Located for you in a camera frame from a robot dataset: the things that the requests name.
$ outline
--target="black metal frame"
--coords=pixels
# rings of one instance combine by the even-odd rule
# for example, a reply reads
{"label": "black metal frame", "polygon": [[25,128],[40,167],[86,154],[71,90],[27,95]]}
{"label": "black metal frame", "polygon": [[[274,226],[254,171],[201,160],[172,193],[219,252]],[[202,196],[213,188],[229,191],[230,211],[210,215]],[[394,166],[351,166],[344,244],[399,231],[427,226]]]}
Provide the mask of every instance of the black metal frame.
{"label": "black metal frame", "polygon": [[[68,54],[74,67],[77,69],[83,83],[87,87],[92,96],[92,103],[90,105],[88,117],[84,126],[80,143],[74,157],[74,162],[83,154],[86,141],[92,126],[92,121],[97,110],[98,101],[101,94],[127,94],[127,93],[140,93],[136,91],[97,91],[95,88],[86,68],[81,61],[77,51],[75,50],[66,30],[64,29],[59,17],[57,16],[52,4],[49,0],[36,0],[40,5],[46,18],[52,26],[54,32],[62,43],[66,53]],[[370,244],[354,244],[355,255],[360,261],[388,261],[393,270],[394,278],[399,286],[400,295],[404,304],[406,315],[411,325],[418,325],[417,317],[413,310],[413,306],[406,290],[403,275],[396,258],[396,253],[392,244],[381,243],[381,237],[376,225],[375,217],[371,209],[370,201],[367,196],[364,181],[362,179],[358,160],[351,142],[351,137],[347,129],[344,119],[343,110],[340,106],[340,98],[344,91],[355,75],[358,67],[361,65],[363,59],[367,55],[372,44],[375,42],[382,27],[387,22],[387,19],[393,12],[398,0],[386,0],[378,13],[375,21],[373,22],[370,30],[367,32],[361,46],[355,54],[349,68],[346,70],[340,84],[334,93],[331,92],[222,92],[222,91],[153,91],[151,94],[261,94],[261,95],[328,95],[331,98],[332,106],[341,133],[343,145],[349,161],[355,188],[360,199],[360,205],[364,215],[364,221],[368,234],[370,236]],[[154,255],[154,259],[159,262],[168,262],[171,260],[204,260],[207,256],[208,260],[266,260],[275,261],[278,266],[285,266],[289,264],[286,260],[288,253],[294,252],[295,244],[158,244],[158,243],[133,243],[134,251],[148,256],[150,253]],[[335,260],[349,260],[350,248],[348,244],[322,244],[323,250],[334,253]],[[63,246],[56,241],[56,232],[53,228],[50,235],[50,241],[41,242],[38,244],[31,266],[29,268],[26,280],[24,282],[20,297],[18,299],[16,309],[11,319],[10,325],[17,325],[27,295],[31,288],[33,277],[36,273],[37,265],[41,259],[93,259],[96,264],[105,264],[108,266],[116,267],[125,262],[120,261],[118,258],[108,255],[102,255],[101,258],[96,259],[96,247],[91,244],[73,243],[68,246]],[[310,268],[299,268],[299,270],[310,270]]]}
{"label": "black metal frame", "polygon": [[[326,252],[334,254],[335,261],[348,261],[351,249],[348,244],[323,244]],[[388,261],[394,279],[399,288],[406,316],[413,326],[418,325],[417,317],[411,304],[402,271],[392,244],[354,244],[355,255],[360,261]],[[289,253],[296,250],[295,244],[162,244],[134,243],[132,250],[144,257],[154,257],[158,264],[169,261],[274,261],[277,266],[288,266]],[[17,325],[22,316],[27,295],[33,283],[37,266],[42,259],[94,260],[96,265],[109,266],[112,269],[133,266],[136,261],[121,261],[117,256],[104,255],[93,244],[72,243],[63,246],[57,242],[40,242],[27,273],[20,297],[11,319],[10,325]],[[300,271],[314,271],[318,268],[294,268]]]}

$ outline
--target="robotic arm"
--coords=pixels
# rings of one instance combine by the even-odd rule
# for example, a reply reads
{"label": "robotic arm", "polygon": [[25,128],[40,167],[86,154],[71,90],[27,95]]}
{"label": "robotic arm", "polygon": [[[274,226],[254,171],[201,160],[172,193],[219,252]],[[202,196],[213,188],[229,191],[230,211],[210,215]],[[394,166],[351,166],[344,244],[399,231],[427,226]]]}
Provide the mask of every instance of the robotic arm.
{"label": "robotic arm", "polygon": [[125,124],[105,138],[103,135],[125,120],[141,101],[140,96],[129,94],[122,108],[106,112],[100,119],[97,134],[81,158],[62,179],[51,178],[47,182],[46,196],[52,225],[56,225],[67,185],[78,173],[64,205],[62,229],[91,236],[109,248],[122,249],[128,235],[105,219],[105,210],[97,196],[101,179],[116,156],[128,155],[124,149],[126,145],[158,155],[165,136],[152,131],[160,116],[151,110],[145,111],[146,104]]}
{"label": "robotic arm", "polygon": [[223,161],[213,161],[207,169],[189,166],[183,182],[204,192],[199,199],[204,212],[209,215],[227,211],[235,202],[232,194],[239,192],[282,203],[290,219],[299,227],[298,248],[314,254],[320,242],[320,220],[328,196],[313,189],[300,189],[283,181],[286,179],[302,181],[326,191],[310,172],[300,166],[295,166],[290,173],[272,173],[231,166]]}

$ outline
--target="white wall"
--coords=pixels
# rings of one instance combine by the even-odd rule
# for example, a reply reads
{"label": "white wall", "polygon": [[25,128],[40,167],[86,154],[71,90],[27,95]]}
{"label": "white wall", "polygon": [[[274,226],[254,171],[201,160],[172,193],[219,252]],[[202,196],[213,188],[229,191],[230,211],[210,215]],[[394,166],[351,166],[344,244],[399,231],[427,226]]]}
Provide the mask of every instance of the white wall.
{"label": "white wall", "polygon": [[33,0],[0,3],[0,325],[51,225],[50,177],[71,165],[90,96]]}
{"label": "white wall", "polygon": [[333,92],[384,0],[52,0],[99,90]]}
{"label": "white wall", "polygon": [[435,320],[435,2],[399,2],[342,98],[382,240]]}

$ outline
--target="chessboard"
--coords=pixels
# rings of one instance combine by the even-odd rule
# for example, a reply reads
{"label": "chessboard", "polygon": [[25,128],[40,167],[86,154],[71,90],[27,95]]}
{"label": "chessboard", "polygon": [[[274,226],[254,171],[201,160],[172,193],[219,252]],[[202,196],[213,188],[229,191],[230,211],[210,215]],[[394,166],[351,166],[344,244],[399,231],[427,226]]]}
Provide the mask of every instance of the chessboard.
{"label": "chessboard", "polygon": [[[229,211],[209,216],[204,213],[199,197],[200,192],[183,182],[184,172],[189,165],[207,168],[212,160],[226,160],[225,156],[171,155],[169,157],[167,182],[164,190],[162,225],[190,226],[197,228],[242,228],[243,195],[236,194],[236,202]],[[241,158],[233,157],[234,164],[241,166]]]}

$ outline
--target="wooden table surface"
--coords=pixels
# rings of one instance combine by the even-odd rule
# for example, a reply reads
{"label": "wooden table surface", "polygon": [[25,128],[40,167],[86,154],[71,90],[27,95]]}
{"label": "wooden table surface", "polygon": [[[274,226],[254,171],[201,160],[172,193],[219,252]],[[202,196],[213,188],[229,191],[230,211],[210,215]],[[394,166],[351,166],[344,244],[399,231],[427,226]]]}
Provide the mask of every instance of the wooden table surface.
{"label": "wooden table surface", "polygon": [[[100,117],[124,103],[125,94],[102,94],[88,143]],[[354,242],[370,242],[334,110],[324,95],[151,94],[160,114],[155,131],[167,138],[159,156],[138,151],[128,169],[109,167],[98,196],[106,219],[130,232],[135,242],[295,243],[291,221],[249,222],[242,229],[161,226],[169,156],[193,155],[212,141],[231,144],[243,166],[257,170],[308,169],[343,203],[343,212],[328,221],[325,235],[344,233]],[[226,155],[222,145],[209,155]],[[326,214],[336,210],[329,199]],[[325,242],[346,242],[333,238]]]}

▬▬▬▬▬▬▬▬▬▬

Everything in the listing is to be restated exactly.

Located for you in a camera frame from a robot dataset: the things that the requests name.
$ outline
--target="black metal frame"
--coords=pixels
# rings of one instance combine by the even-odd rule
# for example, a reply reads
{"label": "black metal frame", "polygon": [[25,128],[40,167],[86,154],[71,90],[27,95]]}
{"label": "black metal frame", "polygon": [[[274,226],[254,171],[201,160],[172,193],[219,252]],[[202,196],[213,188],[229,191],[230,211],[210,215]],[[394,166],[351,166],[344,244],[399,231],[427,226]]]}
Provide the mask of every instance of the black metal frame.
{"label": "black metal frame", "polygon": [[[68,54],[74,67],[77,69],[83,83],[87,87],[92,96],[92,103],[90,105],[88,117],[84,126],[80,143],[74,157],[74,162],[83,154],[86,141],[92,126],[92,121],[97,110],[98,101],[101,94],[127,94],[127,93],[140,93],[136,91],[97,91],[95,88],[86,68],[81,61],[77,51],[75,50],[66,30],[64,29],[59,17],[57,16],[52,4],[49,0],[36,0],[40,5],[46,18],[52,26],[54,32],[62,43],[66,53]],[[370,244],[354,244],[355,255],[360,261],[388,261],[393,270],[394,278],[399,286],[400,295],[404,304],[406,315],[411,325],[418,325],[417,317],[413,310],[413,306],[406,290],[403,275],[396,258],[396,253],[392,244],[381,243],[381,237],[376,225],[375,217],[371,209],[370,201],[367,196],[364,181],[362,179],[358,160],[351,142],[351,137],[347,129],[344,119],[343,110],[340,106],[340,98],[344,91],[355,75],[358,67],[361,65],[363,59],[367,55],[372,44],[375,42],[382,27],[387,22],[387,19],[393,12],[398,0],[386,0],[378,13],[375,21],[373,22],[370,30],[367,32],[361,46],[355,54],[349,68],[346,70],[340,84],[334,93],[331,92],[222,92],[222,91],[153,91],[151,94],[261,94],[261,95],[328,95],[331,98],[332,106],[341,133],[343,145],[349,161],[355,188],[360,199],[360,205],[364,215],[364,221],[368,234],[370,236]],[[154,255],[154,259],[159,262],[168,262],[171,260],[204,260],[207,256],[208,260],[266,260],[275,261],[278,266],[285,266],[289,264],[286,260],[288,253],[294,252],[295,244],[158,244],[158,243],[133,243],[134,251],[148,256],[150,253]],[[335,260],[349,260],[350,248],[348,244],[322,244],[323,250],[334,253]],[[63,246],[56,241],[56,232],[53,228],[50,235],[50,241],[41,242],[38,244],[31,266],[29,268],[26,280],[24,282],[20,297],[18,299],[16,309],[11,319],[10,325],[17,325],[27,295],[31,288],[33,277],[36,273],[37,265],[41,259],[93,259],[96,264],[105,264],[108,266],[116,267],[125,262],[120,261],[118,258],[108,255],[102,255],[101,258],[96,259],[96,247],[91,244],[73,243],[68,246]],[[310,268],[299,268],[299,270],[310,270]]]}
{"label": "black metal frame", "polygon": [[[326,252],[334,254],[335,261],[348,261],[351,249],[348,244],[323,244]],[[388,261],[394,279],[399,288],[406,316],[413,326],[418,325],[417,317],[411,304],[402,271],[392,244],[354,244],[355,255],[360,261]],[[289,253],[296,250],[295,244],[162,244],[134,243],[132,250],[144,257],[154,257],[158,264],[169,261],[274,261],[277,266],[288,266]],[[17,325],[22,316],[27,295],[33,283],[37,266],[42,259],[94,260],[96,265],[109,266],[112,269],[133,266],[136,261],[121,261],[117,256],[104,255],[93,244],[72,243],[63,246],[57,242],[40,242],[27,273],[20,297],[11,319],[10,325]],[[300,271],[314,271],[318,268],[294,268]]]}

$ outline
--target="robotic arm"
--coords=pixels
# rings of one instance combine by the even-odd rule
# for example, a reply reads
{"label": "robotic arm", "polygon": [[25,128],[40,167],[86,154],[71,90],[27,95]]}
{"label": "robotic arm", "polygon": [[[274,226],[254,171],[201,160],[172,193],[219,252]],[[202,196],[213,188],[229,191],[230,211],[210,215]],[[394,166],[351,166],[344,244],[399,231],[427,226]]]}
Provide the mask of every instance of the robotic arm.
{"label": "robotic arm", "polygon": [[125,124],[105,138],[103,135],[125,120],[141,101],[140,96],[129,94],[122,108],[106,112],[100,119],[97,134],[81,158],[62,179],[51,178],[47,182],[46,196],[52,225],[56,225],[67,185],[78,173],[64,205],[62,229],[91,236],[109,248],[122,249],[128,235],[105,219],[105,210],[97,196],[101,179],[116,156],[128,155],[124,149],[126,145],[158,155],[165,136],[152,131],[160,116],[151,110],[145,111],[146,104]]}
{"label": "robotic arm", "polygon": [[223,161],[213,161],[207,169],[189,166],[183,182],[204,192],[199,199],[204,212],[209,215],[227,211],[235,202],[232,194],[239,192],[282,203],[290,219],[299,227],[298,248],[314,254],[320,242],[320,220],[328,196],[313,189],[300,189],[283,181],[286,179],[302,181],[326,191],[310,172],[300,166],[295,166],[290,173],[272,173],[231,166]]}

$ outline
--target="white wall"
--coords=pixels
# rings of one instance combine by the even-odd rule
# for example, a reply reads
{"label": "white wall", "polygon": [[25,128],[40,167],[86,154],[71,90],[27,95]]}
{"label": "white wall", "polygon": [[[274,226],[254,171],[201,160],[172,193],[219,252]],[[202,196],[213,188],[229,191],[230,211],[210,215]],[[394,166],[351,166],[344,244],[399,231],[427,226]]]}
Provide the mask of every instance of the white wall.
{"label": "white wall", "polygon": [[33,0],[0,3],[0,325],[51,225],[50,177],[71,165],[90,96]]}
{"label": "white wall", "polygon": [[333,92],[384,0],[52,0],[99,90]]}
{"label": "white wall", "polygon": [[435,320],[435,2],[399,2],[342,98],[382,240]]}

$ outline
--target="chessboard"
--coords=pixels
# rings of one instance combine by the even-odd rule
# for example, a reply reads
{"label": "chessboard", "polygon": [[25,128],[40,167],[86,154],[71,90],[27,95]]}
{"label": "chessboard", "polygon": [[[274,226],[254,171],[201,160],[172,193],[219,252]],[[202,196],[213,188],[229,191],[230,211],[210,215]],[[394,166],[351,166],[344,244],[399,231],[427,226]]]}
Provide the mask of every instance of the chessboard.
{"label": "chessboard", "polygon": [[[229,211],[209,216],[204,213],[199,197],[200,192],[183,182],[184,172],[189,165],[207,168],[212,160],[226,160],[225,156],[171,155],[169,157],[167,182],[164,190],[162,225],[190,226],[197,228],[242,228],[243,195],[236,194],[236,202]],[[241,158],[233,157],[234,164],[241,166]]]}

$ outline
--target="wooden table surface"
--coords=pixels
# rings of one instance combine by the even-odd rule
# for example, a reply reads
{"label": "wooden table surface", "polygon": [[25,128],[40,167],[86,154],[71,90],[27,95]]}
{"label": "wooden table surface", "polygon": [[[274,226],[254,171],[201,160],[172,193],[219,252]],[[202,196],[213,188],[229,191],[230,211],[210,215]],[[394,166],[351,166],[344,244],[399,231],[427,226]]]}
Provide the mask of every instance of the wooden table surface.
{"label": "wooden table surface", "polygon": [[[100,117],[124,103],[125,94],[102,94],[88,143]],[[354,242],[370,242],[334,110],[324,95],[151,94],[160,114],[155,131],[167,138],[159,156],[138,151],[128,169],[109,167],[98,196],[106,219],[130,232],[135,242],[295,243],[291,221],[249,222],[242,229],[161,226],[169,156],[193,155],[212,141],[231,144],[243,166],[257,170],[308,169],[343,203],[343,212],[328,221],[325,235],[344,233]],[[226,155],[222,145],[209,155]],[[326,214],[336,210],[329,199]],[[325,242],[346,242],[333,238]]]}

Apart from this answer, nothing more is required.